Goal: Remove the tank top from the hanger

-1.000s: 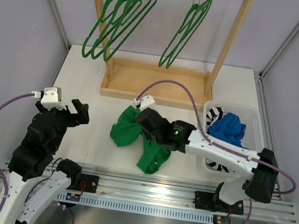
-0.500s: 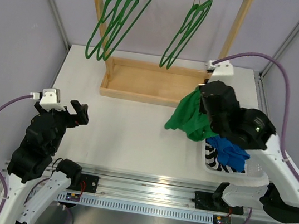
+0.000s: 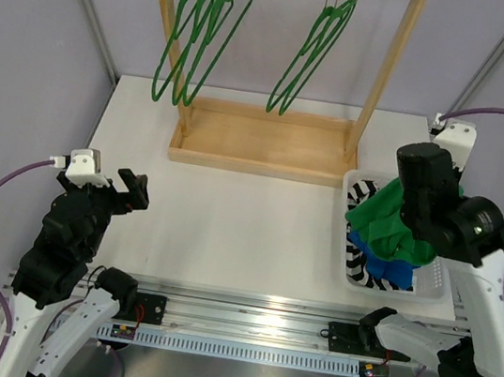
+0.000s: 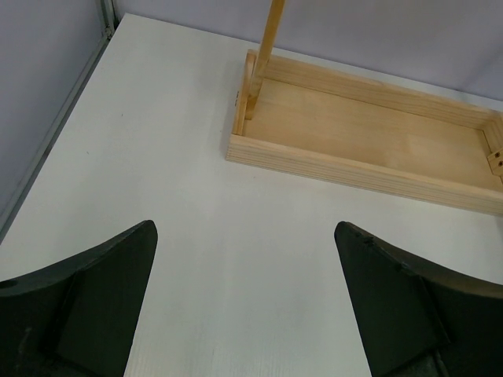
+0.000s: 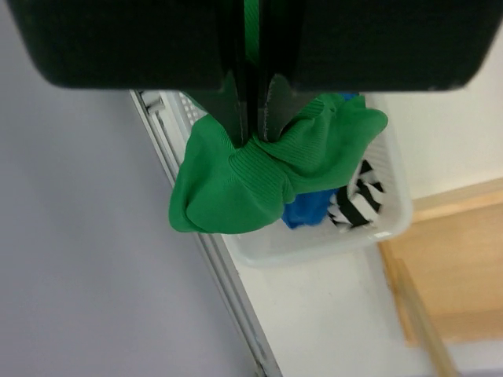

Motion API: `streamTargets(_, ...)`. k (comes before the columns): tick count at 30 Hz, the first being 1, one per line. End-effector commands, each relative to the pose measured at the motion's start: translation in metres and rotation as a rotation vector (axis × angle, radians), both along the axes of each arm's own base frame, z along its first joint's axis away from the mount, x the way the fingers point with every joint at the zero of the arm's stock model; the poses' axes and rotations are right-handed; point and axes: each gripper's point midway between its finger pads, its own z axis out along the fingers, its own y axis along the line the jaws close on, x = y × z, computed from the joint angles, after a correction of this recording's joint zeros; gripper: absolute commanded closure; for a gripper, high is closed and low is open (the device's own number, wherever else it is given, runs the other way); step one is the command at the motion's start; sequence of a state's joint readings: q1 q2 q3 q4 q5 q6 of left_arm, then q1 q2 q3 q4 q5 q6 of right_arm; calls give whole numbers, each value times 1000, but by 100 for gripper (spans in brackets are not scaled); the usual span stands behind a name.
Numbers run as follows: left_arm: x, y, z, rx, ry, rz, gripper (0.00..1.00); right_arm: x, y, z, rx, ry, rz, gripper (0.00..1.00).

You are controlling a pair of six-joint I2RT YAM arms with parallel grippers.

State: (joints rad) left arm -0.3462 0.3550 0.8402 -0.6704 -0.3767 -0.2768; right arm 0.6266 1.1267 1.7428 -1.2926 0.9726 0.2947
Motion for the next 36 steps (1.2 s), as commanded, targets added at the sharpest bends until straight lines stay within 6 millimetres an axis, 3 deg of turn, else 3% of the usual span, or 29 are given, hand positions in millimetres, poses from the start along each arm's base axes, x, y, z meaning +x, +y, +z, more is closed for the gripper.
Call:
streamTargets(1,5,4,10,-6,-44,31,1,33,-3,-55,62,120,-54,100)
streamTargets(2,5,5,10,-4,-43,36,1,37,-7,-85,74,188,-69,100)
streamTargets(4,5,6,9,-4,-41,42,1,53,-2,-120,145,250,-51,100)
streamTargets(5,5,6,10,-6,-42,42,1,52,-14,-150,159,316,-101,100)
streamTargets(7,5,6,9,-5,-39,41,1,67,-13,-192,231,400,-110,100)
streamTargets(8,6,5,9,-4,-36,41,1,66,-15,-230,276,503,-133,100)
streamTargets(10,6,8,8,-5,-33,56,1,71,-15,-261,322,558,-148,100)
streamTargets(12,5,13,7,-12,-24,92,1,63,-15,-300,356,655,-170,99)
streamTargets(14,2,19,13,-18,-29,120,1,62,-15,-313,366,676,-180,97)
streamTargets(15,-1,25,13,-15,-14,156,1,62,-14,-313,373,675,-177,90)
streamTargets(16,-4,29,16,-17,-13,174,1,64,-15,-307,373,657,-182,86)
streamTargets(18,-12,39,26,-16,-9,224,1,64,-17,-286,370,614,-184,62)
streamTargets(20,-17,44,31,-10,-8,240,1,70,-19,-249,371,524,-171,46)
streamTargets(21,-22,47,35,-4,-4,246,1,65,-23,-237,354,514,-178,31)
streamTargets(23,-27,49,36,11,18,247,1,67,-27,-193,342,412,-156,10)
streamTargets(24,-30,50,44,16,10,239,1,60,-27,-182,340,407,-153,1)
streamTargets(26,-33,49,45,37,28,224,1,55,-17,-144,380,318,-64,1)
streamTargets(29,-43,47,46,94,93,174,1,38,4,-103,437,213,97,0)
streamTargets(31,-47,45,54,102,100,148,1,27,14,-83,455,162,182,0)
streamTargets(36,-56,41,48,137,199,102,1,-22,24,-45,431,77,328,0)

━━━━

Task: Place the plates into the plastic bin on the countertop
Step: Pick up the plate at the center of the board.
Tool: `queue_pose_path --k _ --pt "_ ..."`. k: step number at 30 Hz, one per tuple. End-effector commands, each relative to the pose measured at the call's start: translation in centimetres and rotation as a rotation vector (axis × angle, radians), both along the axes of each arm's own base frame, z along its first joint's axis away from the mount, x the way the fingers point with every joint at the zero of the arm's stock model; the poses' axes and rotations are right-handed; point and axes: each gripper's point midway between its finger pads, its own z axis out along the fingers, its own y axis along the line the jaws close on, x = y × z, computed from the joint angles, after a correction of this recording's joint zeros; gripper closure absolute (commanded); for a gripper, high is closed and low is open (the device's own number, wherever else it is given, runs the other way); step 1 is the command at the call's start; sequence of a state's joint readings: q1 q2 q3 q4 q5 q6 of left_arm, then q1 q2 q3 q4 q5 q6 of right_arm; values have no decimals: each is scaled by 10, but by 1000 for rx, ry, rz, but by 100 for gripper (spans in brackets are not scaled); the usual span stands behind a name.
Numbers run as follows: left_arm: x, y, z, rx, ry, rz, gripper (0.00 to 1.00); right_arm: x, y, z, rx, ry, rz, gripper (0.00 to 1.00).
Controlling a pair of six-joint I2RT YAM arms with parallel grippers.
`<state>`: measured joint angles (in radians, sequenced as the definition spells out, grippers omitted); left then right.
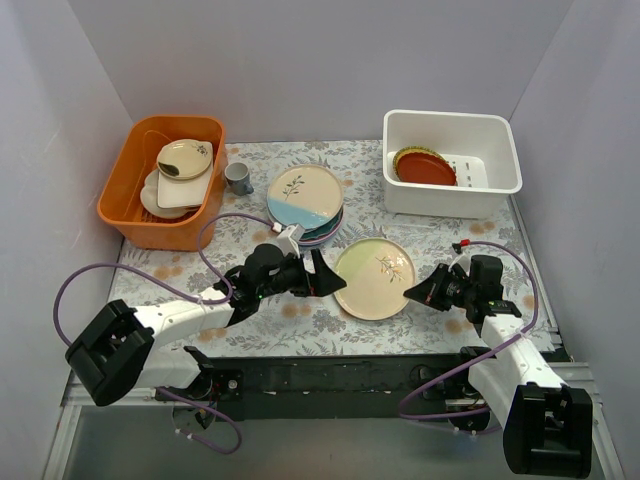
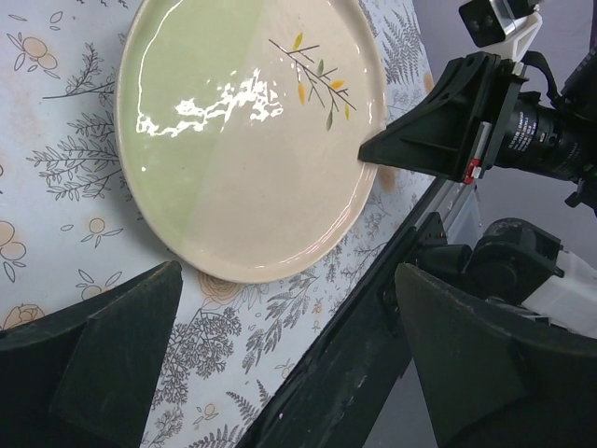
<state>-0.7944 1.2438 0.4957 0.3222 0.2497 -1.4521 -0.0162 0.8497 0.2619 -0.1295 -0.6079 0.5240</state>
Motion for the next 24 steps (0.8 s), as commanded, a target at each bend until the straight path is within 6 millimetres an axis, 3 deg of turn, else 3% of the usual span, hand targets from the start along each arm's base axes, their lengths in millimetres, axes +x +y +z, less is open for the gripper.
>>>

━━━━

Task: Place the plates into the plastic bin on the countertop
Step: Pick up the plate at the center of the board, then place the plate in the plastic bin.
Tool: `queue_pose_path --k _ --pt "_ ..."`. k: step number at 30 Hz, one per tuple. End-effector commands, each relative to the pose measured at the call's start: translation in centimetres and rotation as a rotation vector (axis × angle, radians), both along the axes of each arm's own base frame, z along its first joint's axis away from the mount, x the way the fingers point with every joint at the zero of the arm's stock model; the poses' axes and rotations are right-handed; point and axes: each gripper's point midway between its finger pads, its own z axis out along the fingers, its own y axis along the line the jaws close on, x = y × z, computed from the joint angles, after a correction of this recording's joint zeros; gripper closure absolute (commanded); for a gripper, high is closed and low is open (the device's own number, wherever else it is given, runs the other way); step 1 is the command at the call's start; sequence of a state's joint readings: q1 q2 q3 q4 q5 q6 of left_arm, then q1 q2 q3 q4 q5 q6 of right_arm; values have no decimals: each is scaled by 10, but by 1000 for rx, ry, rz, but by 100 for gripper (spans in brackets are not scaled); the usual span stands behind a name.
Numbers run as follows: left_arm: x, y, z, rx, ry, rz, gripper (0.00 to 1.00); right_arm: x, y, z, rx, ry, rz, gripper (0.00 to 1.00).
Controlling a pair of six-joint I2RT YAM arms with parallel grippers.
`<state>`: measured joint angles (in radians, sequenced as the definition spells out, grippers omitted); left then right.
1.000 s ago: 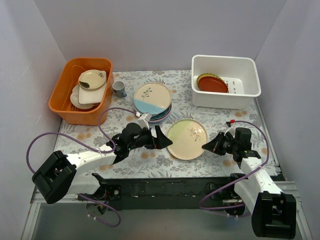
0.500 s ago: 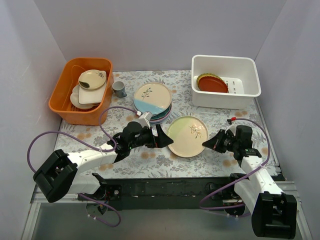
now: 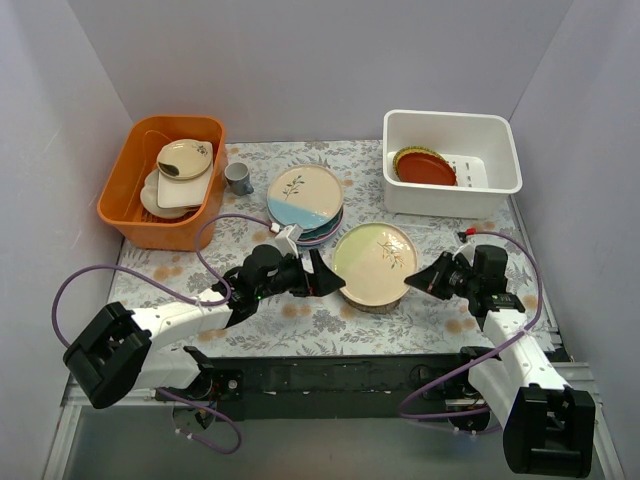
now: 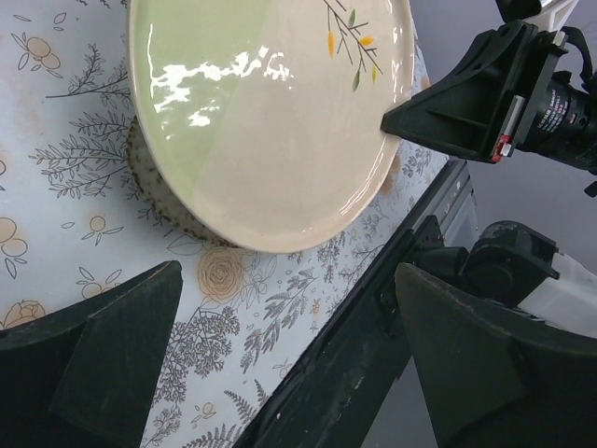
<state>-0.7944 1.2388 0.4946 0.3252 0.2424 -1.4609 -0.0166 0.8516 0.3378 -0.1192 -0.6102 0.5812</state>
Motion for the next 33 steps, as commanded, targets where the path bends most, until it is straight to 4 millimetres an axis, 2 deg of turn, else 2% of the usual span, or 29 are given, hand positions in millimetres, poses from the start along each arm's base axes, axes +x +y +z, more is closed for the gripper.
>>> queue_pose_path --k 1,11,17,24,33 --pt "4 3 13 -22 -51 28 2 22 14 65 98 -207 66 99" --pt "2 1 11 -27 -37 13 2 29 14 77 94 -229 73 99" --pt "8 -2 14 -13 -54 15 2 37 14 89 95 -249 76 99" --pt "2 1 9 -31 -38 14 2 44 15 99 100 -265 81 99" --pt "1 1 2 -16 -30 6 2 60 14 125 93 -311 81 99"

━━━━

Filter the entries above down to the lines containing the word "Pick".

Step: Pick up the plate at the center of the board.
Step: Pick up the plate at the center of the board, then place the plate in the plastic bin.

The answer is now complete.